Tal vez El mal del sueño aborde demasiados temas complejos como para poder desarrollarlos en profundidad, pero no deja dudas de que Ulrich Köhler conoce las problemáticas que describe -básicamente los vínculos entre Europa y Africa y en general la actitud de Occidente respecto de los países en desarrollo- y que se trata de un realizador inteligente y lúcido. Hijo de voluntarios comprometidos con la ayuda humanitaria y criado en Zaire (actual Congo), reconoce que su perspectiva no puede sino ser europea, aunque ha negado que su película sea autobiográfica. Rodada y ambientada en Camerún y dividida claramente en dos partes -una, en torno de un médico alemán al frente de un programa de lucha contra el mal del sueño-; la otra, centrada en un médico francés que tres años más tarde llega al continente de sus ancestros para fiscalizar la marcha de esa misión -habla también del desplazamiento, la identidad, la oscilación entre dos culturas, la pertenencia, el desarraigo-. En la primera parte, el escéptico, abnegado y brusco Ebbo anuncia el regreso a Alemania por motivos familiares, aunque no parece muy convencido de abandonar una tierra que lo fascina, pero en la que (sabe) siempre será un extraño.
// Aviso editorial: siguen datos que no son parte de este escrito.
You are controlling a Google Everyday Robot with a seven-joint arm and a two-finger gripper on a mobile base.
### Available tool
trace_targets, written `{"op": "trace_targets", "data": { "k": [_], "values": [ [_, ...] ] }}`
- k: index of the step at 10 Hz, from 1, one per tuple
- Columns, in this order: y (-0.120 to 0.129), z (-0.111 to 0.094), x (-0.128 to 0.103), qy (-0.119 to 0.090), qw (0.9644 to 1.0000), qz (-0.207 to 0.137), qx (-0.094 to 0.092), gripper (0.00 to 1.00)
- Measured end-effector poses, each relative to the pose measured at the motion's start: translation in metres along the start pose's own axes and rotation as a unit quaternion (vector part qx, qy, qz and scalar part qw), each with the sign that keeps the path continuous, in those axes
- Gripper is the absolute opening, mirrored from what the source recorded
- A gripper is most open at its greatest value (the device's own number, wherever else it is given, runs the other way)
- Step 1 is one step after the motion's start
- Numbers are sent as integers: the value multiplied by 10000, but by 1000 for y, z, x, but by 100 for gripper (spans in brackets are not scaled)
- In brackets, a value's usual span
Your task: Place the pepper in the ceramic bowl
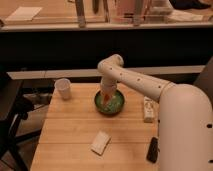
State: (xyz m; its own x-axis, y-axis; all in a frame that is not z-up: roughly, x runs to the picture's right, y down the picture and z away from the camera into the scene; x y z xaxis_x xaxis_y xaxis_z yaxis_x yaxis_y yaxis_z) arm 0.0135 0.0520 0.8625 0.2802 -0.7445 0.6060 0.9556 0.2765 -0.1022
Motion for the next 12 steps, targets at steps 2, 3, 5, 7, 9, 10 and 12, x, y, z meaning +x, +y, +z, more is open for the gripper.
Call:
{"op": "trace_targets", "data": {
  "k": [2, 3, 5, 7, 9, 10, 12],
  "values": [
    [0, 0, 0, -5, 10000, 11, 4, 12],
    [1, 1, 1, -7, 10000, 19, 5, 16],
    [1, 1, 1, -13, 10000, 28, 9, 21],
    [2, 1, 1, -16, 10000, 35, 12, 21],
    [2, 1, 2, -20, 10000, 45, 18, 21],
    [2, 2, 2, -22, 10000, 49, 17, 24],
    [3, 2, 2, -26, 10000, 56, 20, 26]
  ]
}}
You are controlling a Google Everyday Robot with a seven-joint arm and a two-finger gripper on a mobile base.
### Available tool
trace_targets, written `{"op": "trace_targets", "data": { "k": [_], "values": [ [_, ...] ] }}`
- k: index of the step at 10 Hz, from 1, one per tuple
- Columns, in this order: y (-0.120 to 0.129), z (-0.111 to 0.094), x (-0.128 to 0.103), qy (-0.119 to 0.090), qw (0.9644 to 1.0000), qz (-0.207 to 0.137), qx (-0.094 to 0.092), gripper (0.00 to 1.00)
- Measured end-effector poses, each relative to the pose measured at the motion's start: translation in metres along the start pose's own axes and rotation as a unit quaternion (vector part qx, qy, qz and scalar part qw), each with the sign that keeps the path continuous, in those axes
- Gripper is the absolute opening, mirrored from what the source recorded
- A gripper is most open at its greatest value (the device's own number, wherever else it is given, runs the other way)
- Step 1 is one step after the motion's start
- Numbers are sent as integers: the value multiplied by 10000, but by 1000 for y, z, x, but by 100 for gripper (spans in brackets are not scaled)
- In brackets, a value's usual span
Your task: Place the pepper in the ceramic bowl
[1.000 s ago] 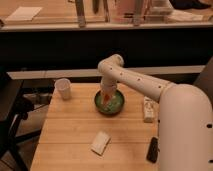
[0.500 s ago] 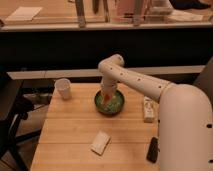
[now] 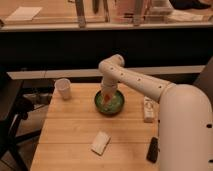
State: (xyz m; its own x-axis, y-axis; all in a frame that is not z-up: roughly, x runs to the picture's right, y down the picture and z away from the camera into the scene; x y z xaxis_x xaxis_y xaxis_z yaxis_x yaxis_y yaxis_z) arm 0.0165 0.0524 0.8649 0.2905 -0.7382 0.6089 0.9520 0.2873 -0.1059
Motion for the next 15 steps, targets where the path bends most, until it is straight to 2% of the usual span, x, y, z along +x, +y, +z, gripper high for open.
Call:
{"op": "trace_targets", "data": {
  "k": [2, 6, 9, 11, 14, 15],
  "values": [
    [1, 0, 0, -5, 10000, 11, 4, 33],
    [1, 1, 1, -13, 10000, 30, 14, 53],
    [2, 1, 1, -17, 10000, 41, 21, 53],
    [2, 1, 2, -20, 10000, 51, 27, 61],
    [2, 2, 2, -24, 10000, 66, 37, 63],
    [3, 2, 3, -27, 10000, 73, 36, 68]
  ]
}}
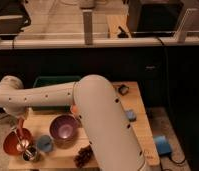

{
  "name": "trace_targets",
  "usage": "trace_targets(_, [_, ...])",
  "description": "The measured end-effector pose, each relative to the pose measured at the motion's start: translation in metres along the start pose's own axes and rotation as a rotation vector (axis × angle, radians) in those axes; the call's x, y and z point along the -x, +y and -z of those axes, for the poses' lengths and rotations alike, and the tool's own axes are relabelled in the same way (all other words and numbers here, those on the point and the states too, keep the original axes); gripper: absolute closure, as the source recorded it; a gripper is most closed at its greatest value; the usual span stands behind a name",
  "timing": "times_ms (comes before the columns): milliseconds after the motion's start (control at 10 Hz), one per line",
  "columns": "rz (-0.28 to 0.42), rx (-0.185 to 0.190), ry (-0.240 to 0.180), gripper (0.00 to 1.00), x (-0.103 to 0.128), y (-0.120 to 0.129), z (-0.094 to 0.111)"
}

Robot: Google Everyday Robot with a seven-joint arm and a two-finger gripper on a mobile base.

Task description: Place pepper in red bowl

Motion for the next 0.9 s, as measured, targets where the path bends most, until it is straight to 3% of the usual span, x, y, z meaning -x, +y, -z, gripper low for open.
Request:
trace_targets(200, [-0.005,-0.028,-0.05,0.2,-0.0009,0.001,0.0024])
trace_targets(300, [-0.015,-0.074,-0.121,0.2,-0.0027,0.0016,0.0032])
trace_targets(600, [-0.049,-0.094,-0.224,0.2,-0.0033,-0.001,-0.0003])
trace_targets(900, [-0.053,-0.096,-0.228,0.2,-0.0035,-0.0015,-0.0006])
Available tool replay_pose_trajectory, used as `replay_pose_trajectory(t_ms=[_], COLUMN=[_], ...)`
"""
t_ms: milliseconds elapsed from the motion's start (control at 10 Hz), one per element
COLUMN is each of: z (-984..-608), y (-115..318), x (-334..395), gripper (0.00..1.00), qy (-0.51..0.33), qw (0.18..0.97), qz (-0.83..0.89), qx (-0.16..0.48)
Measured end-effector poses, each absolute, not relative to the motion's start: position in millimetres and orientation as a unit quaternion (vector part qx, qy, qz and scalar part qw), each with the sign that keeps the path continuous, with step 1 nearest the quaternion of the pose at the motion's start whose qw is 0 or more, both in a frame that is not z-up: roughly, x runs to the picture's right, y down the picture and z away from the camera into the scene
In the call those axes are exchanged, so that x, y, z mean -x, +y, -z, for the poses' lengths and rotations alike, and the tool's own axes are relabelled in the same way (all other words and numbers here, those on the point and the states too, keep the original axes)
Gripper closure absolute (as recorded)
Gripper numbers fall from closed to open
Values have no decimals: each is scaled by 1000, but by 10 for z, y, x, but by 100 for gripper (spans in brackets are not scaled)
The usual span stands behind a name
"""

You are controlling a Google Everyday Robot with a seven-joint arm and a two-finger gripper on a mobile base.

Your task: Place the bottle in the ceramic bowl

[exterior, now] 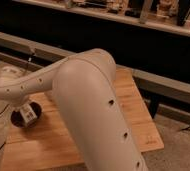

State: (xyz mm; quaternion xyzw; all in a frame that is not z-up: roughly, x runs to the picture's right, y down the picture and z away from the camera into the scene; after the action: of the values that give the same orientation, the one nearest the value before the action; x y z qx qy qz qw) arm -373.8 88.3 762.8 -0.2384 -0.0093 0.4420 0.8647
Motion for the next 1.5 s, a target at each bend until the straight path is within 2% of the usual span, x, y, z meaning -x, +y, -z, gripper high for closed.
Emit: replay_pose_trajectory(t_ms=[200, 400, 800, 900, 1000, 1100, 1200, 1500], z=[-7618, -7599, -7553, -7544, -7528, -7516, -7508, -7483], y=[925, 938, 887, 878, 861, 855, 853, 851], x=[3742, 3733, 3686, 3678, 3660, 3651, 3641, 3626], gripper=[100, 94, 52, 45, 32, 25, 20, 20], qy=[0, 7, 16, 16, 17, 17, 17, 17], qw=[868, 871, 869, 868, 868, 867, 867, 866], qz=[-435, -432, -439, -441, -443, -444, -445, -447], qx=[238, 236, 228, 227, 225, 224, 223, 222])
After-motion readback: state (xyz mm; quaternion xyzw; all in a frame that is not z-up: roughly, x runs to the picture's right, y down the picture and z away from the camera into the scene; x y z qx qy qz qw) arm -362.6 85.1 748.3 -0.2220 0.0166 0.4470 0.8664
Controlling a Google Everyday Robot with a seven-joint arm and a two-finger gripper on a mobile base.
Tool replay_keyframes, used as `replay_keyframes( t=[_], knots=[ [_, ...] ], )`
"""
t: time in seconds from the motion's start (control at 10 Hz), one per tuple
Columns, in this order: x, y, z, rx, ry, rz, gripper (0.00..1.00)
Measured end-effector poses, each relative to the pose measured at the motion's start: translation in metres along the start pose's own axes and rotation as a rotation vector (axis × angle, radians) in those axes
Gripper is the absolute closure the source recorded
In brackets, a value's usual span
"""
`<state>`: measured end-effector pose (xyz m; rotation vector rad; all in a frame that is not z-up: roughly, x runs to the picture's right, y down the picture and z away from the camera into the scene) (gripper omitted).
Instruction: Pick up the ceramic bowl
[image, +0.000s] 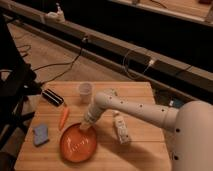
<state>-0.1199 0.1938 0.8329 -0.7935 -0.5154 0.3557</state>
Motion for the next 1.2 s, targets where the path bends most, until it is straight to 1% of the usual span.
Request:
replay_keyframes(
  t=[0.1, 0.2, 0.3, 0.4, 0.6, 0.7, 0.8, 0.9, 1.0, 1.2],
  knots=[
    [-0.006, -0.003, -0.011, 0.036, -0.017, 0.001, 0.97],
    [-0.015, 0.000, -0.023, 0.064, -0.041, -0.011, 1.00],
    [-0.024, 0.009, -0.034, 0.076, -0.062, -0.028, 1.00],
    [-0.029, 0.016, -0.041, 0.075, -0.072, -0.043, 1.00],
    [-0.034, 0.035, -0.057, 0.052, -0.080, -0.063, 1.00],
    [-0.036, 0.041, -0.067, 0.048, -0.086, -0.070, 1.00],
    [-0.039, 0.045, -0.076, 0.053, -0.095, -0.079, 1.00],
    [-0.043, 0.046, -0.088, 0.067, -0.109, -0.090, 1.00],
    [-0.051, 0.046, -0.103, 0.091, -0.140, -0.108, 1.00],
    [-0.059, 0.045, -0.121, 0.126, -0.186, -0.121, 1.00]
  ],
)
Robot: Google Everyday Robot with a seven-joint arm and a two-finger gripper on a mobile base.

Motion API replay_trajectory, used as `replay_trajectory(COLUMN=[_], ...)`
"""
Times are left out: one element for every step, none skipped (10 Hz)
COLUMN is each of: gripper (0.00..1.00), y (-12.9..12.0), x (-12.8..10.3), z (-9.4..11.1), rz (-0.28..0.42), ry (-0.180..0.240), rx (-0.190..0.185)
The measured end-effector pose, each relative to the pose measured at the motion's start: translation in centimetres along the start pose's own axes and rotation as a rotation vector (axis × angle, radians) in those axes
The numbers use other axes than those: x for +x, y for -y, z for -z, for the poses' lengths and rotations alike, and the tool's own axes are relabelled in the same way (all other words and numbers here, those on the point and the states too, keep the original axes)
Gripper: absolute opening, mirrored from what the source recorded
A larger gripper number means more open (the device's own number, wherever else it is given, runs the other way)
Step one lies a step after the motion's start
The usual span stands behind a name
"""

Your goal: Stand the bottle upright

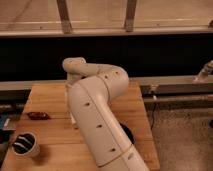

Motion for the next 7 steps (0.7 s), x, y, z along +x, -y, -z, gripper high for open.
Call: replay_trajectory(gripper=[0.02,0.0,0.0,0.0,0.0,0.0,0.0], y=[-0.1,-0.1,-0.1,-0.1,0.0,0.2,0.2], x=[-0.1,-0.1,-0.1,-0.2,-0.2,-0.2,-0.2], z=[0.0,0.0,0.5,1.4,2.5,4.1,5.5], rz=[0.004,0.006,0.01,0.009,0.006,0.003,0.0], ry=[0.0,0.002,0.01,0.025,0.042,0.064,0.082], rx=[0.0,0.003,0.012,0.027,0.042,0.064,0.084])
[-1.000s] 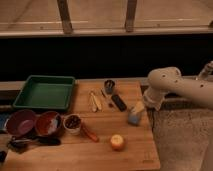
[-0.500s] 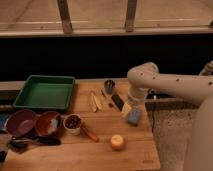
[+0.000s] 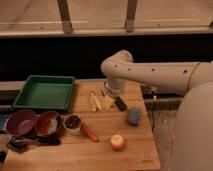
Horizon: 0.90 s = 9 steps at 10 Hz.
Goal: Wipe tray with brush
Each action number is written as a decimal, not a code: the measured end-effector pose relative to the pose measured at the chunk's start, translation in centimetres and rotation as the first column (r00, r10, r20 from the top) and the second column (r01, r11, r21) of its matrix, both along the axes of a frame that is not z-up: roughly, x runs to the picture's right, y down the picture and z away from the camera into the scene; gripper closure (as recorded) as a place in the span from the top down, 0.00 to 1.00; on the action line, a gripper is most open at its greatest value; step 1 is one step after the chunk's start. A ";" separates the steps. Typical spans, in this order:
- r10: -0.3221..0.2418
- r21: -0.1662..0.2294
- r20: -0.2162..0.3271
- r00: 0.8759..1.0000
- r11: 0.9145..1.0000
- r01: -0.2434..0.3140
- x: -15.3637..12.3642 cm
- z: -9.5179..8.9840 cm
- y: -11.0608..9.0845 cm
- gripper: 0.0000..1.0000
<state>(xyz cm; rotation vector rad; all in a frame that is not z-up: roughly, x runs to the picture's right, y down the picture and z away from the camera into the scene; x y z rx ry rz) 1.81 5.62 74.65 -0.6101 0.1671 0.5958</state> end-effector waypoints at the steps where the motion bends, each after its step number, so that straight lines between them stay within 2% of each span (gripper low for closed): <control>1: -0.028 0.009 0.038 0.999 1.000 0.027 -2.1 -0.4 -0.2 0.78; 2: -0.067 0.013 0.091 0.994 0.998 0.066 -4.9 -0.9 0.1 0.78; 3: -0.114 0.009 0.149 0.982 0.993 0.114 -7.8 -1.9 1.1 0.78; 4: -0.129 0.011 0.175 0.976 0.992 0.129 -9.1 -2.3 1.4 0.78; 9: -0.131 0.007 0.165 0.978 0.991 0.132 -8.6 -2.2 1.5 0.78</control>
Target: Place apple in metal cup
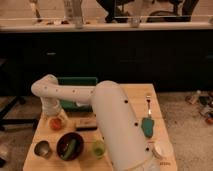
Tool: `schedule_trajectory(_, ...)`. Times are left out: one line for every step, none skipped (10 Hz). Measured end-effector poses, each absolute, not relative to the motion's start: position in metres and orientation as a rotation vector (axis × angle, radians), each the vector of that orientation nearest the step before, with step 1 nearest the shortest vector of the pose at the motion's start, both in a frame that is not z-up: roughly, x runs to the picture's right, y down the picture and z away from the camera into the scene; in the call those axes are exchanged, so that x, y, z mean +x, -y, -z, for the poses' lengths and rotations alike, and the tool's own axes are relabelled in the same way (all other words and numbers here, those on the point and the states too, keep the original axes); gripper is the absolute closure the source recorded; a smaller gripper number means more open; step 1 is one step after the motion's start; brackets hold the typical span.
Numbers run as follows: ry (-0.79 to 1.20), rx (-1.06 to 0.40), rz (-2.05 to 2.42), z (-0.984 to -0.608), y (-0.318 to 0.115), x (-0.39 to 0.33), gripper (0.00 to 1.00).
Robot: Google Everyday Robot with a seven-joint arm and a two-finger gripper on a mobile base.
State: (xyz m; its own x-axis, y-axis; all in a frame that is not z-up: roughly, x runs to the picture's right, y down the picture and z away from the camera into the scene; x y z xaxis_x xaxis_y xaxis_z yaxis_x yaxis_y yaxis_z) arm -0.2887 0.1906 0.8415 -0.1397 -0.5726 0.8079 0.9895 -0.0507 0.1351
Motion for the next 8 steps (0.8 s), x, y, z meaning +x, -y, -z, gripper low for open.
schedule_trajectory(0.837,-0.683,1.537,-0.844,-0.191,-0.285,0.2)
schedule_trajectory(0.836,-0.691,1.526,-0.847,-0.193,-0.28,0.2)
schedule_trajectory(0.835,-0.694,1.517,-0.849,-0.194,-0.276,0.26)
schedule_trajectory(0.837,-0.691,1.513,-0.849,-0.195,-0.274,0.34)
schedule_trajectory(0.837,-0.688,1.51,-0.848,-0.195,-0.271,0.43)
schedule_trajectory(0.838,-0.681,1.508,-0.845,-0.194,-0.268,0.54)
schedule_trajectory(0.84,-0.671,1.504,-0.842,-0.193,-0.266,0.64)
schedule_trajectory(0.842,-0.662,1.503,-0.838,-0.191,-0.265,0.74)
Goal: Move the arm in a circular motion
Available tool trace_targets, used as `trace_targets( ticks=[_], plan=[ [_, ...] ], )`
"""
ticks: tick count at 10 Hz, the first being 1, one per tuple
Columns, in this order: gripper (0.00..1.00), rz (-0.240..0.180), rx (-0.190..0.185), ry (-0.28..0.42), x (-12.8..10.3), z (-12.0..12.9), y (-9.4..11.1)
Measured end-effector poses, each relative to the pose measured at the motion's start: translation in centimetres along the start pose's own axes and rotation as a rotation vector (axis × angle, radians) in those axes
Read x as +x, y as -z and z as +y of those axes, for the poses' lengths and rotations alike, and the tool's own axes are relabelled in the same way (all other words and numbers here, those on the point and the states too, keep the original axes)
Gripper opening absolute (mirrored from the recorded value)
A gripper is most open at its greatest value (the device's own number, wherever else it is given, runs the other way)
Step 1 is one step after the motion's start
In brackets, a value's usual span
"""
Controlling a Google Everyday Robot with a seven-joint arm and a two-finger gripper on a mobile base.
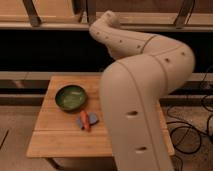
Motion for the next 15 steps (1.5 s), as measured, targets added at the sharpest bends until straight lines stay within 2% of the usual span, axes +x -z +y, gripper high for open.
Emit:
trace_targets(
  ticks=[2, 3, 4, 6, 7, 8, 10, 12, 13, 14, 15],
  plan=[
    [0.00, -0.041, -0.071, 0.191, -3.5, 10.4, 0.9],
    [0.00, -0.056, -0.112, 0.275, -4.2, 14.8, 1.5],
    [0.00, -0.076, -0.171, 0.373, -4.3, 19.6, 2.8],
    [0.00, -0.119, -0.274, 0.508, -3.6, 26.0, 5.9],
    [0.00, -0.155, -0.345, 0.583, -2.6, 29.3, 8.6],
    [0.00, -0.182, -0.399, 0.632, -1.5, 31.4, 10.7],
    [0.00, -0.218, -0.481, 0.683, 1.6, 33.1, 13.8],
    [0.00, -0.224, -0.511, 0.660, 4.8, 31.4, 14.7],
    [0.00, -0.213, -0.514, 0.612, 6.5, 29.2, 14.3],
    [0.00, -0.193, -0.495, 0.517, 8.0, 25.2, 13.0],
    [0.00, -0.179, -0.476, 0.447, 9.0, 22.2, 12.0]
  ],
)
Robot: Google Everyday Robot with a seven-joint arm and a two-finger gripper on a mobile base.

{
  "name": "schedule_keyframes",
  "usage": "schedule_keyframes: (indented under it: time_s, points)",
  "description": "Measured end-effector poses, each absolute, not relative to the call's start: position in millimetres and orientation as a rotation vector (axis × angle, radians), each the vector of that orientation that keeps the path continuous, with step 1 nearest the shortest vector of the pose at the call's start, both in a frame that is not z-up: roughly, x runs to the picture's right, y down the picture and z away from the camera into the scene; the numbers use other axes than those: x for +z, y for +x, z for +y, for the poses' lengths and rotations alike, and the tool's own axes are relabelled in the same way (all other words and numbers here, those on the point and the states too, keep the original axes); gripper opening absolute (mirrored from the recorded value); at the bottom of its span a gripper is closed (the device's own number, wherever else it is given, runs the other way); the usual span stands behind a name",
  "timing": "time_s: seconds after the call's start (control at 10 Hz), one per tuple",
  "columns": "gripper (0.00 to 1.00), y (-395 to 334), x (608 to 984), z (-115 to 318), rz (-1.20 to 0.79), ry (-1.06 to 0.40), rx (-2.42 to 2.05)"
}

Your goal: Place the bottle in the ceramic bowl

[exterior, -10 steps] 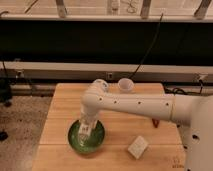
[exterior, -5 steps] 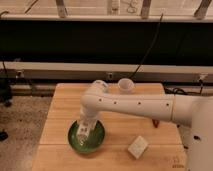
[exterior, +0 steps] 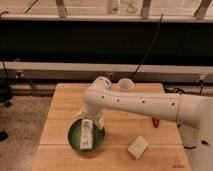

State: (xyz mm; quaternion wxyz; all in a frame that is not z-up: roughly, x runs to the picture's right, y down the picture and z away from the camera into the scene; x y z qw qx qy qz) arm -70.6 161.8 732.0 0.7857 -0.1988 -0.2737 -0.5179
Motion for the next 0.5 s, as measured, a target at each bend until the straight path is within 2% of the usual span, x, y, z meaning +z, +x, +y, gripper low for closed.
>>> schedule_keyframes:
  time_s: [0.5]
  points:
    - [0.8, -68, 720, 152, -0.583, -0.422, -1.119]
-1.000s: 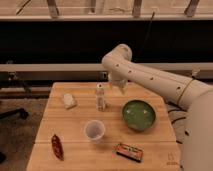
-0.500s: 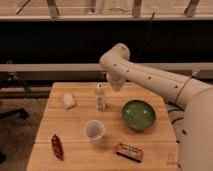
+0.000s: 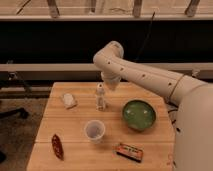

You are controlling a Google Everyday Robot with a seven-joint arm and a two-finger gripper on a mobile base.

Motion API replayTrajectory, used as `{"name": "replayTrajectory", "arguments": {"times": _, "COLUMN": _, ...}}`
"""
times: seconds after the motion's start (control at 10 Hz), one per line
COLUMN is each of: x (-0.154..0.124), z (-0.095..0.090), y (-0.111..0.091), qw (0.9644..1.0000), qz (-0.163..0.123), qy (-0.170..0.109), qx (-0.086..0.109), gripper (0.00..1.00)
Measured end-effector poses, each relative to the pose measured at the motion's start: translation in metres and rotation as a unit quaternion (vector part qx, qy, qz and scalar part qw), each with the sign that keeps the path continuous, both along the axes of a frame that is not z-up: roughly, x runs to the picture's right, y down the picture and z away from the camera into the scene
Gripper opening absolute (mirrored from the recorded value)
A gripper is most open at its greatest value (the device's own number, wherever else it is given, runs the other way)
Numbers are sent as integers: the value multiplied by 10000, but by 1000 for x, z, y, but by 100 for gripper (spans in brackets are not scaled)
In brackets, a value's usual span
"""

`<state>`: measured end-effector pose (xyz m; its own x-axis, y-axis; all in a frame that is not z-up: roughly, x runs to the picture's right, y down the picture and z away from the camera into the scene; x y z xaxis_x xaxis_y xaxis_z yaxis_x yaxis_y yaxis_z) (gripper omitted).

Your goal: Knock the bottle over

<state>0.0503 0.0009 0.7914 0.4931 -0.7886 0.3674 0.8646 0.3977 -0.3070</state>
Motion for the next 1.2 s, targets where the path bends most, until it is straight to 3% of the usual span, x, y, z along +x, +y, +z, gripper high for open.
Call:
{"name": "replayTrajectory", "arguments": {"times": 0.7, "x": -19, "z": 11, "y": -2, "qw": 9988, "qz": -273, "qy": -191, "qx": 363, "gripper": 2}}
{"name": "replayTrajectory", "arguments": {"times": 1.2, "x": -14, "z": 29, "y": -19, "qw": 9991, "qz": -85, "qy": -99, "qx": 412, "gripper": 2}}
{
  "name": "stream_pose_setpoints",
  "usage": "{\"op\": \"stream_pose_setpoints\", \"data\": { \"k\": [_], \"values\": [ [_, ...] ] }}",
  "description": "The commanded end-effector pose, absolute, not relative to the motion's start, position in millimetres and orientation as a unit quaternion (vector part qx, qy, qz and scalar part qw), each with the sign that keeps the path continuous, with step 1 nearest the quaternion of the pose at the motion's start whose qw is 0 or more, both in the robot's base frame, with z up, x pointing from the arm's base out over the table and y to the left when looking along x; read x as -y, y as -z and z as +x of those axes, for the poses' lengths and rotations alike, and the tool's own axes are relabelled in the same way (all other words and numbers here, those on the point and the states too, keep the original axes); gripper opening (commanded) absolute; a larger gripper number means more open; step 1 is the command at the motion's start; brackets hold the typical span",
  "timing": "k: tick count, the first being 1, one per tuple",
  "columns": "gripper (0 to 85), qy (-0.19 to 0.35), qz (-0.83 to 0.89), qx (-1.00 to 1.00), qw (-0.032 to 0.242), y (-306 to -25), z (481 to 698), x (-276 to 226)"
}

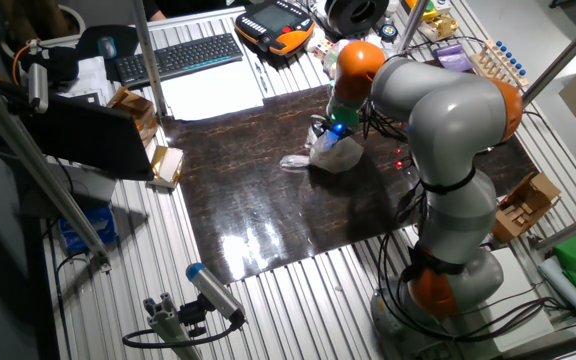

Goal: Pick up a bag of things

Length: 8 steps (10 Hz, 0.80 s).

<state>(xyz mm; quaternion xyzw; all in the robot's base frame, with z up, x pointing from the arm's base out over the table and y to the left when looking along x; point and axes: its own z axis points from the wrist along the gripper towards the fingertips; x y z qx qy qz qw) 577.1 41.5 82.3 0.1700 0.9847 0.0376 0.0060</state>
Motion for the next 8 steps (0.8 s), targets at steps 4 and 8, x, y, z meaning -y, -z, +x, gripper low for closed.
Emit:
{"op": "stream_pose_setpoints", "data": {
  "k": [4, 8],
  "values": [
    [0.7, -0.041, 0.154, -0.987, -0.009, -110.3, 580.4, -41.2],
    [0.7, -0.034, 0.142, -0.989, -0.023, -156.5, 583.5, -37.9]
  ]
}}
En la segunda, el joven doctor Alex Nzila, un hombre que aún anda en busca de su lugar en el mundo, comprueba que la realidad en la tierra de sus mayores está muy lejos de la que él imaginaba y que allí tampoco se libera del sentimiento de ajenidad que padece en Francia. En su función específica, los resultados no son mejores: la corrupción abunda y es bastante oscuro el destino que se da a los fondos que se envían desde Europa para combatir una enfermedad que parece casi erradicada.
No siempre Köhler consigue que confluyan armoniosamente las distintas vertientes del relato, y también es probable que desconcierte o suene artificiosa la vía fantástica que elige para rematar la admirable secuencia final de la cacería nocturna -quizá un equivalente de los síntomas de la enfermedad del título: modorra durante el día, insomnio por la noche-, donde se manifiesta más abiertamente el carácter onírico que la película ha ido sugiriendo desde el comienzo. En esa extraña y cautivante atmósfera en la que envuelve su visión de Africa sin recurrir a estereotipos ni pintoresquismos habituales reside parte del hechizo que envuelve el film. Es la misma sutileza que emplea para exponer los íntimos conflictos de los personajes -de todos los personajes- a través de sus comportamientos y de las situaciones que elige mostrar: por ejemplo, las de Ebbo con su familia, que contribuyen a iluminar los conflictos interiores del protagonista, admirablemente interpretado por Pierre Bokma.
Es justo destacar que buena parte del notable trabajo de Köhler se debe a la contribución de su fotógrafo, Patrick Orth, especialmente en las abundantes escenas nocturnas.